Regular Expression Operators
============================
You can combine regular expressions with special characters, called
"regular expression operators" or "metacharacters", to increase the
power and versatility of regular expressions.
The escape sequences described in Note:Escape Sequences, are
valid inside a regexp. They are introduced by a `\', and are
recognized and converted into the corresponding real characters as the
very first step in processing regexps.
Here is a list of metacharacters. All characters that are not escape
sequences and that are not listed in the table stand for themselves:
`\'
This is used to suppress the special meaning of a character when
matching. For example, `\$' matches the character `$'.
`^'
This matches the beginning of a string. For example, `^@chapter'
matches `@chapter' at the beginning of a string, and can be used
to identify chapter beginnings in Texinfo source files. The `^'
is known as an "anchor", because it anchors the pattern to match
only at the beginning of the string.
It is important to realize that `^' does not match the beginning of
a line embedded in a string. The condition is not true in the
following example:
if ("line1\nLINE 2" ~ /^L/) ...
`$'
This is similar to `^' but it matches only at the end of a string.

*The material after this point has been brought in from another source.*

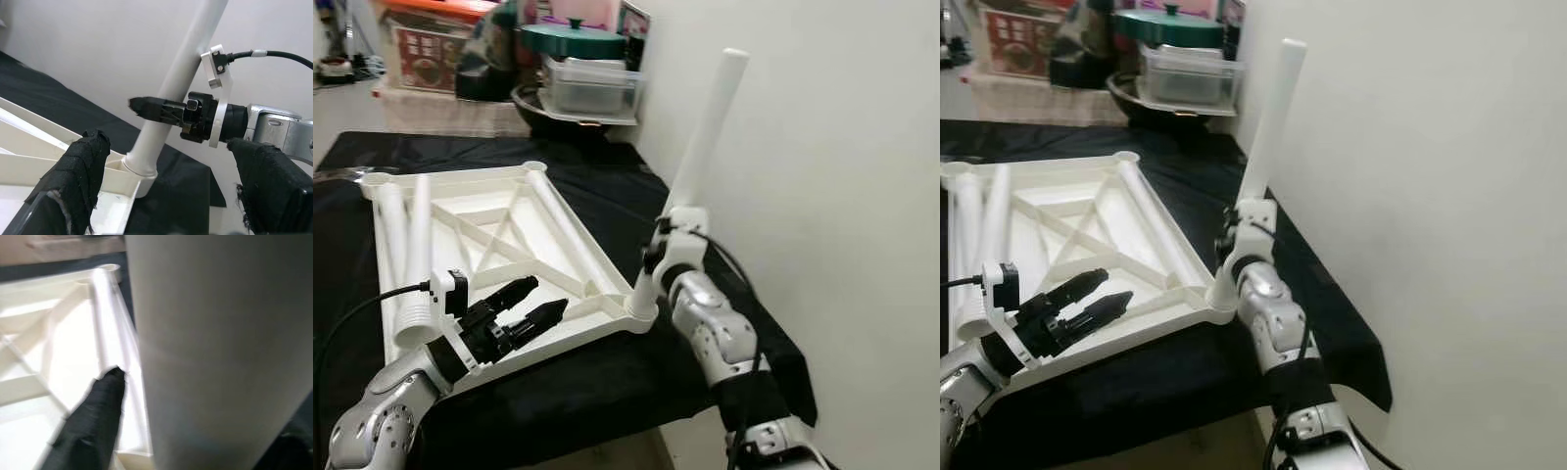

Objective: Building children table

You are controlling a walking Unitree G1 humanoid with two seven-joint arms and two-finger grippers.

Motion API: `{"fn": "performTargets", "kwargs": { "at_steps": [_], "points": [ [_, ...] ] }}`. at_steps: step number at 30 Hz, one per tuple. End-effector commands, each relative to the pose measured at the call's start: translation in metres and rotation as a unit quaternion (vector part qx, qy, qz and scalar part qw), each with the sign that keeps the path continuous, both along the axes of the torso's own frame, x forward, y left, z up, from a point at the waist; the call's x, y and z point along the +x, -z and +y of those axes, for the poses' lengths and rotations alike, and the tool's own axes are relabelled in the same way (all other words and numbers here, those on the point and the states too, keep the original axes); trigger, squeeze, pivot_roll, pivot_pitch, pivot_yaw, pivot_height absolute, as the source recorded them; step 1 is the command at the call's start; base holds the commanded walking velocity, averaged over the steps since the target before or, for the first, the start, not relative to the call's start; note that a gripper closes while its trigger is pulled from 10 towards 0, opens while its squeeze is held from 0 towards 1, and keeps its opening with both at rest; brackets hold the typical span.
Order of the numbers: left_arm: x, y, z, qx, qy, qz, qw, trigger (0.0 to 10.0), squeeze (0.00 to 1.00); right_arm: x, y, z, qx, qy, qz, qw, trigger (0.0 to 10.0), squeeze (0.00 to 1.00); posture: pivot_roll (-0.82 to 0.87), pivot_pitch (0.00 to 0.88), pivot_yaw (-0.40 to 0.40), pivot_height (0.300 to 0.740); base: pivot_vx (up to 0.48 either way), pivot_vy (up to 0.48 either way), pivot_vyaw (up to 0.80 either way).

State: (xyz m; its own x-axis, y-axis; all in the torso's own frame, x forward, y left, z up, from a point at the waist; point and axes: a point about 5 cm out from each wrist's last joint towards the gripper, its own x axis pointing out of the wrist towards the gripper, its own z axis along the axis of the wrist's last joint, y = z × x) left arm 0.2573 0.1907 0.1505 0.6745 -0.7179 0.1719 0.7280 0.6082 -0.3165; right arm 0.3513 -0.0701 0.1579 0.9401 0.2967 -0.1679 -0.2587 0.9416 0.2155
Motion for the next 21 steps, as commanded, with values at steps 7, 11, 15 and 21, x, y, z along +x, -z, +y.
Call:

For example, `p$' matches a record that ends with a `p'. The `$'
is an anchor and does not match the end of a line embedded in a
string. The condition is not true in the following example:
if ("line1\nLINE 2" ~ /1$/) ...
`.'
This matches any single character, _including_ the newline
character. For example, `.P' matches any single character
followed by a `P' in a string. Using concatenation, we can make a
regular expression such as `U.A', that matches any three-character
sequence that begins with `U' and ends with `A'.
In strict POSIX mode (Note:Command-Line Options.), `.'
does not match the NUL character, which is a character with all
bits equal to zero. Otherwise, NUL is just another character.
Other versions of `awk' may not be able to match the NUL character.
`[...]'
This is called a "character list".(1) It matches any _one_ of the
characters that are enclosed in the square brackets. For example,
`[MVX]' matches any one of the characters `M', `V', or `X', in a
string. A full discussion of what can be inside the square
brackets of a character list is given in Note:Using Character
Lists.
`[^ ...]'
This is a "complemented character list". The first character after
the `[' _must_ be a `^'. It matches any characters _except_ those
in the square brackets. For example, `[^awk]' matches any
character that is not an `a', a `w', or a `k'.
`|'
This is the "alternation operator" and it is used to specify
alternatives. The `|' has the lowest precedence of all the regular
expression operators. For example, `^P|[[:digit:]]' matches any
string that matches either `^P' or `[[:digit:]]'. This means it
matches any string that starts with `P' or contains a digit.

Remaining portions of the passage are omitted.